Allen, die deze zullen zien of horen lezen, saluut! doen te weten:
Alzo Wij in overweging genomen hebben, dat het noodzakelijk is de Telecommunicatiewet te wijzigen in verband met de uitvoering van verordening nr. PM/2012 van het Europees Parlement en de Raad van PM 2012 betreffende roaming op openbare mobiele-communicatienetwerkenbinnen de Unie (PbEU 2012, L PM);
Zo is het, dat Wij, de Afdeling advisering van de Raad van State gehoord, en met gemeen overleg der Staten-Generaal, hebben goedgevonden en verstaan, gelijk Wij goedvinden en verstaan bij deze:
De Telecommunicatiewet wordt gewijzigd als volgt:
A
Artikel 1.1, onderdeel fff komt te luiden:
fff. roamingverordening: op grond van artikel 114 van het Verdrag betreffende de werking van de Europese Unie vastgestelde verordening van het Europees Parlement en de Raad van de Europese Unie betreffende roaming op openbare mobiele-communicatienetwerken binnen de Unie, en de op grond van die verordening door de Europese Commissie vastgestelde uitvoeringshandelingen.
B
Artikel 18.22 wordt gewijzigd als volgt:
a. Voor de tekst wordt de aanduiding «1» geplaatst.
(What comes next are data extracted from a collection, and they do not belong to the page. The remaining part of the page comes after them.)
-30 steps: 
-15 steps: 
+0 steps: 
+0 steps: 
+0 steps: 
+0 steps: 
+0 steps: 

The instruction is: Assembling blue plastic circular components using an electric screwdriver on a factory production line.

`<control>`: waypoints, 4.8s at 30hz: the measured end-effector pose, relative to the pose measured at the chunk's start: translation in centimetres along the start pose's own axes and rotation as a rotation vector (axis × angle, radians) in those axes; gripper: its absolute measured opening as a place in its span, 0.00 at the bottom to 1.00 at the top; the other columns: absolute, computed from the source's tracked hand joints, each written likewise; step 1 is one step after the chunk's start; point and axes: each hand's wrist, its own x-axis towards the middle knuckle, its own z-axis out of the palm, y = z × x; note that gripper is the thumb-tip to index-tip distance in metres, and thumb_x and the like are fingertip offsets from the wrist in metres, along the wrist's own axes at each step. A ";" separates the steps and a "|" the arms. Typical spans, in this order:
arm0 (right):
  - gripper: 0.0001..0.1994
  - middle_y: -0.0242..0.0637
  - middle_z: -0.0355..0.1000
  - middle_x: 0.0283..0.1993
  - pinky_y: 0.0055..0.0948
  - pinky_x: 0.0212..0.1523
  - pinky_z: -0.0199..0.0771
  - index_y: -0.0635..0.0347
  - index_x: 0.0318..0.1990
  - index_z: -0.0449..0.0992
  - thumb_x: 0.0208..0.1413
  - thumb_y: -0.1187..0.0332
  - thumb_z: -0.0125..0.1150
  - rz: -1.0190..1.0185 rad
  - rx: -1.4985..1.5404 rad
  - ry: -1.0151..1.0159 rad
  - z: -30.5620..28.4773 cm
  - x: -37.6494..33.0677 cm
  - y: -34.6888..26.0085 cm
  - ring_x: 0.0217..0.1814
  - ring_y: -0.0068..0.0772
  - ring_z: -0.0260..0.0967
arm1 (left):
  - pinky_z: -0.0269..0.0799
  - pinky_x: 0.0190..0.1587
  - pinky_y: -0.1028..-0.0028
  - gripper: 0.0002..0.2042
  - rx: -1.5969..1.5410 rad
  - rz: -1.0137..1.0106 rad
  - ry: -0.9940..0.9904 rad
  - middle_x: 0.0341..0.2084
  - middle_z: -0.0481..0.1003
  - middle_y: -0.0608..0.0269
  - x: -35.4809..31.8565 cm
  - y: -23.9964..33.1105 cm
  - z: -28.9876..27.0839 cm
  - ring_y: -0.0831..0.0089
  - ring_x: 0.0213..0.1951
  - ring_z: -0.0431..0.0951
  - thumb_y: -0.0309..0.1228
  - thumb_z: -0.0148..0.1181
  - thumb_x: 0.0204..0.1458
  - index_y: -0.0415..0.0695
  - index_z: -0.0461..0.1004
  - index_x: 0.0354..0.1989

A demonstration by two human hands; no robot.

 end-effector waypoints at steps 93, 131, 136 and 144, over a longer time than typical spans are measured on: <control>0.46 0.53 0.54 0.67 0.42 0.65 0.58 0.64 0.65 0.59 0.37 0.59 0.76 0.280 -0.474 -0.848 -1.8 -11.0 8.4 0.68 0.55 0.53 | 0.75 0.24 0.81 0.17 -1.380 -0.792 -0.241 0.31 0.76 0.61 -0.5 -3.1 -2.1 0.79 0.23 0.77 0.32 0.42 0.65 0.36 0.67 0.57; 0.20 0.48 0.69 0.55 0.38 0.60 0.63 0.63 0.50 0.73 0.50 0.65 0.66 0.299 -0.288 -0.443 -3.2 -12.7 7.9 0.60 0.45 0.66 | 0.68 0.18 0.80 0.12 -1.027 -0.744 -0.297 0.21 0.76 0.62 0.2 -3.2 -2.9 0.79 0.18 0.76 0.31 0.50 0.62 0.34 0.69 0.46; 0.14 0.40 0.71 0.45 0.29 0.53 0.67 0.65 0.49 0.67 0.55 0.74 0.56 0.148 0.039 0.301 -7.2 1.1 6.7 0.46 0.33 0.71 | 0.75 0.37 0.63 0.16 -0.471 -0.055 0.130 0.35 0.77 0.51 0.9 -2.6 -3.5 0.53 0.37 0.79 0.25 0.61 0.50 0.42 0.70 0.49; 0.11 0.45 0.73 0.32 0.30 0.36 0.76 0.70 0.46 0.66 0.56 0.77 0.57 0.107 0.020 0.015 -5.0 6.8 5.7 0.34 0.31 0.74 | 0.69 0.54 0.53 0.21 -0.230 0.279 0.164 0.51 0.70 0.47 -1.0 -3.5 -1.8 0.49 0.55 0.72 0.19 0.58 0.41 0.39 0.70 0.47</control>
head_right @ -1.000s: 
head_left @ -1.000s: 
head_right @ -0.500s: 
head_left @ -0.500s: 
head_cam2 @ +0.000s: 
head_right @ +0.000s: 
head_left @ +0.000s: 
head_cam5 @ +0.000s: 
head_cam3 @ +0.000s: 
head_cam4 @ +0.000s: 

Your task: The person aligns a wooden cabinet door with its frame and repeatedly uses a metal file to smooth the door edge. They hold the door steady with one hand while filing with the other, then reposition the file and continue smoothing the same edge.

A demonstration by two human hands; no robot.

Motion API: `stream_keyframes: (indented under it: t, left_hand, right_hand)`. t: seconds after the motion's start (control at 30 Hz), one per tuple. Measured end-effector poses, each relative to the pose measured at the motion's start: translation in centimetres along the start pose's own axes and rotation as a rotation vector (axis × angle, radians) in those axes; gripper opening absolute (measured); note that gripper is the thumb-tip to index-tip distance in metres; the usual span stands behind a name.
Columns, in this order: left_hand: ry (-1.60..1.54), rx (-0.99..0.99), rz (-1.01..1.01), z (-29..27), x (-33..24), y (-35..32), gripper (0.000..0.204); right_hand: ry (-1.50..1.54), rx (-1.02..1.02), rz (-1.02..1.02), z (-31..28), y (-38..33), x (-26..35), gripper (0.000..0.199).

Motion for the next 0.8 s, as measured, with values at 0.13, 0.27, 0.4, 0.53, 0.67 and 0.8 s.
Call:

b. Na het eerste lid wordt een lid toegevoegd, luidende:
2. Onze Minister doet in de Staatscourant mededeling van de titel, de vindplaats en de datum van inwerkingtreding van de roamingverordening.
Artikel 15, onderdeel a, onder 3° van de Wet Onafhankelijke post- en telecommunicatieautoriteit komt te luiden:
3°. Een op grond van artikel 114 van het Verdrag betreffende de werking van de Europese Unie vastgestelde verordening van het Europees Parlement en de Raad van de Europese Unie betreffende roaming op openbare mobiele-communicatienetwerken binnen de Unie, en de op grond van die verordening door de Europese Commissie vastgestelde uitvoeringshandelingen.
Deze wet treedt in werking met ingang van de dag na de datum van uitgifte van het Staatsblad waarin zij wordt geplaatst.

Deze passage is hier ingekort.